EXERCISE OBJECTIVE: Reproduce the listing in full, pictures excluded.

((

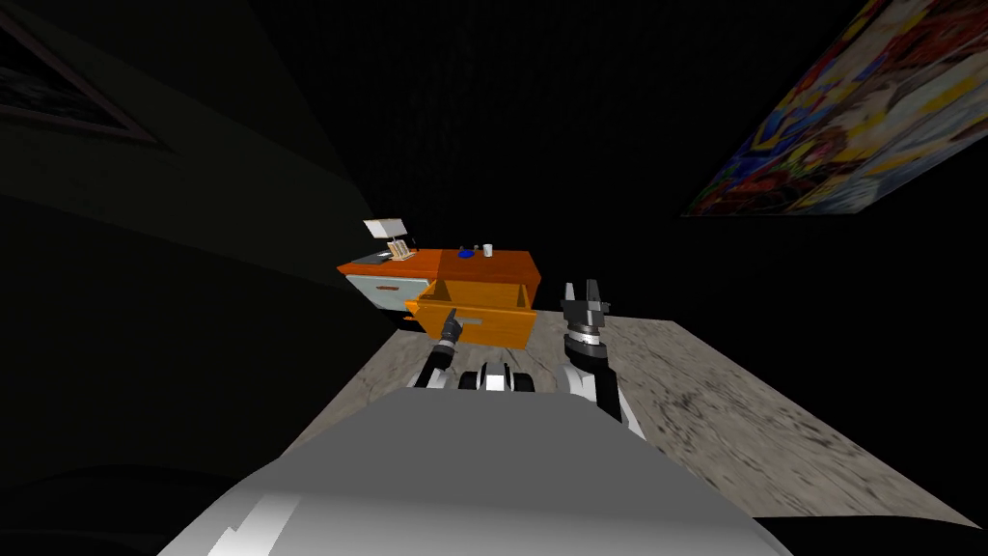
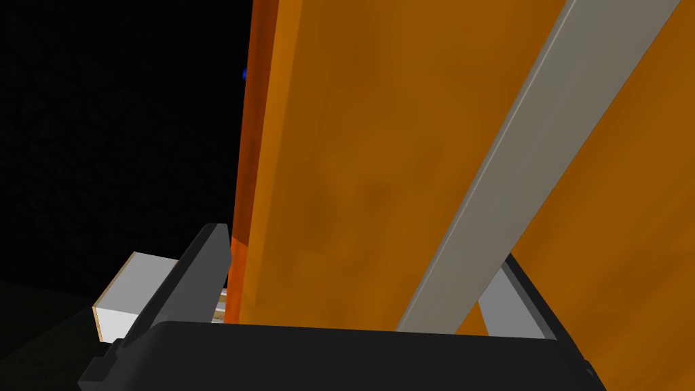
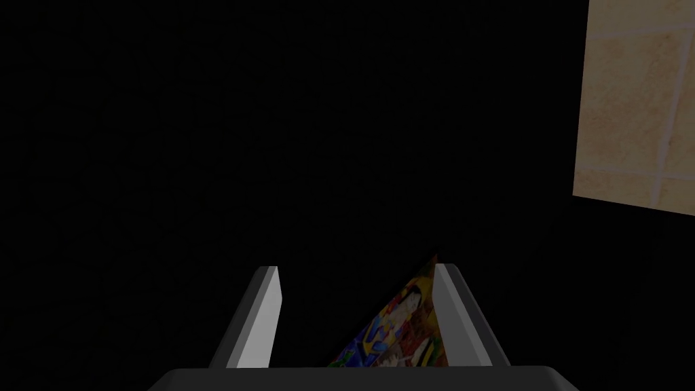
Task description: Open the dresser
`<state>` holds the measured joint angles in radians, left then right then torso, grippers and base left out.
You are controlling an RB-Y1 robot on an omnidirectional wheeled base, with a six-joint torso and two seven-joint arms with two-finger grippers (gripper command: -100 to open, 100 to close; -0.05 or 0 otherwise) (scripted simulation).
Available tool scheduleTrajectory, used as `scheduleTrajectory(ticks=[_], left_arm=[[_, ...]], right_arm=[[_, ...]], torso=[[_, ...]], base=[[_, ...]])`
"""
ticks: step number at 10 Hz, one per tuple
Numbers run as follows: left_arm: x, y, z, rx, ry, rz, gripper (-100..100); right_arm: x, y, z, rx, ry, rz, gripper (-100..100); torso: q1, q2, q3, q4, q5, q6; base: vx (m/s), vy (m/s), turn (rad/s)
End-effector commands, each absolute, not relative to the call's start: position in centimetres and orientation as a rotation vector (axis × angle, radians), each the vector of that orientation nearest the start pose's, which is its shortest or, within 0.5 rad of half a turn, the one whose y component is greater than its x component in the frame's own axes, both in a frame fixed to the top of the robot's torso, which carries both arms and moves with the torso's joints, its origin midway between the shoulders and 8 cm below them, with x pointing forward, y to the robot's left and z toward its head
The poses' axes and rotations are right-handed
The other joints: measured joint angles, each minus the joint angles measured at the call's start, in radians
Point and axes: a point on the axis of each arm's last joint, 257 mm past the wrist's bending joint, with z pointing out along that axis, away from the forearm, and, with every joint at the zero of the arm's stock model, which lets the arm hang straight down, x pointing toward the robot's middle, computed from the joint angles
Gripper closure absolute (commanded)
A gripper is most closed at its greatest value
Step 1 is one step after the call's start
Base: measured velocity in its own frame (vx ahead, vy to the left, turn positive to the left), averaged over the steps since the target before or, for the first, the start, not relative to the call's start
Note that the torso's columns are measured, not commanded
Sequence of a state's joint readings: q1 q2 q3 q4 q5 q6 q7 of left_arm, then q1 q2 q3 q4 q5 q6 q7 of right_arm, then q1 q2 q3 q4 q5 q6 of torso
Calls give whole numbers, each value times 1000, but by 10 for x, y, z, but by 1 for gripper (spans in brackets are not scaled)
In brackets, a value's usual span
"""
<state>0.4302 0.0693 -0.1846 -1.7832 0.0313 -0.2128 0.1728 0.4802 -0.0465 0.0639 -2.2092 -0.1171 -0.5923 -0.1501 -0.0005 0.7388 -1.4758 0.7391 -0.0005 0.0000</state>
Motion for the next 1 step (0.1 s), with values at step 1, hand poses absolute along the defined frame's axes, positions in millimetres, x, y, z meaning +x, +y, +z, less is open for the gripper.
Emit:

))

RESULT FOR THIS TASK:
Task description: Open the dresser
`<state>` holds the measured joint angles in radians, left then right then torso, grippers and base left out.
You are controlling an RB-Y1 robot on an omnidirectional wheeled base, with a six-joint torso and two seven-joint arms with two-finger grippers (gripper command: -100 to open, 100 to close; -0.05 or 0 otherwise) (scripted simulation).
Available tool scheduleTrajectory, used as `scheduleTrajectory(ticks=[_], left_arm=[[_, ...]], right_arm=[[_, ...]], torso=[[_, ...]], base=[[_, ...]])`
"""
ticks: step number at 10 Hz, one per tuple
Numbers run as follows: left_arm: x, y, z, rx, ry, rz, gripper (-100..100); right_arm: x, y, z, rx, ry, rz, gripper (-100..100); torso: q1, q2, q3, q4, q5, q6; base: vx (m/s), vy (m/s), turn (rad/s)
End-effector commands, each absolute, not relative to the call's start: position in centimetres and orientation as a rotation vector (axis × angle, radians), each the vector of that orientation nearest the start pose's, which is its shortest or, within 0.5 rad of half a turn, the one whose y component is greater than its x component in the frame's own axes, both in a frame fixed to the top of the robot's torso, which carries both arms and moves with the torso's joints, its origin midway between the shoulders and 8 cm below them, with x pointing forward, y to the robot's left and z toward its head
The poses' axes and rotations are right-handed
The other joints: measured joint angles, each minus the joint angles measured at the call's start, in radians
Point and axes: a point on the axis of each arm's last joint, 257 mm past the wrist's bending joint, with z pointing out along that axis, away from the forearm, and, with every joint at the zero of the arm's stock model, which lets the arm hang straight down, x pointing toward the robot's middle, computed from the joint angles
Gripper closure absolute (commanded)
A gripper is most closed at its greatest value
Step 1 is one step after the call's start
Base: measured velocity in its own frame (vx ahead, vy to the left, turn positive to the left), averaged over the steps since the target before or, for the first, the start, not relative to the call's start
Note that the torso's columns are measured, not commanded
Sequence of a state's joint readings: q1 q2 q3 q4 q5 q6 q7 of left_arm, then q1 q2 q3 q4 q5 q6 q7 of right_arm, then q1 q2 q3 q4 q5 q6 of torso
Calls give whole numbers, each value times 1000, but by 10 for x, y, z, but by 1 for gripper (spans in brackets are not scaled)
In brackets, a value's usual span
"""
<state>0.4302 0.0693 -0.1846 -1.7832 0.0313 -0.2128 0.1728 0.4802 -0.0465 0.0639 -2.2092 -0.1171 -0.5923 -0.1501 -0.0005 0.7388 -1.4758 0.7391 -0.0005 0.0000</state>
Motion for the next 1 step (0.1 s), with values at step 1, hand poses absolute along the defined frame's axes, positions in millimetres, x, y, z meaning +x, +y, +z, less is open for the gripper.
Emit:

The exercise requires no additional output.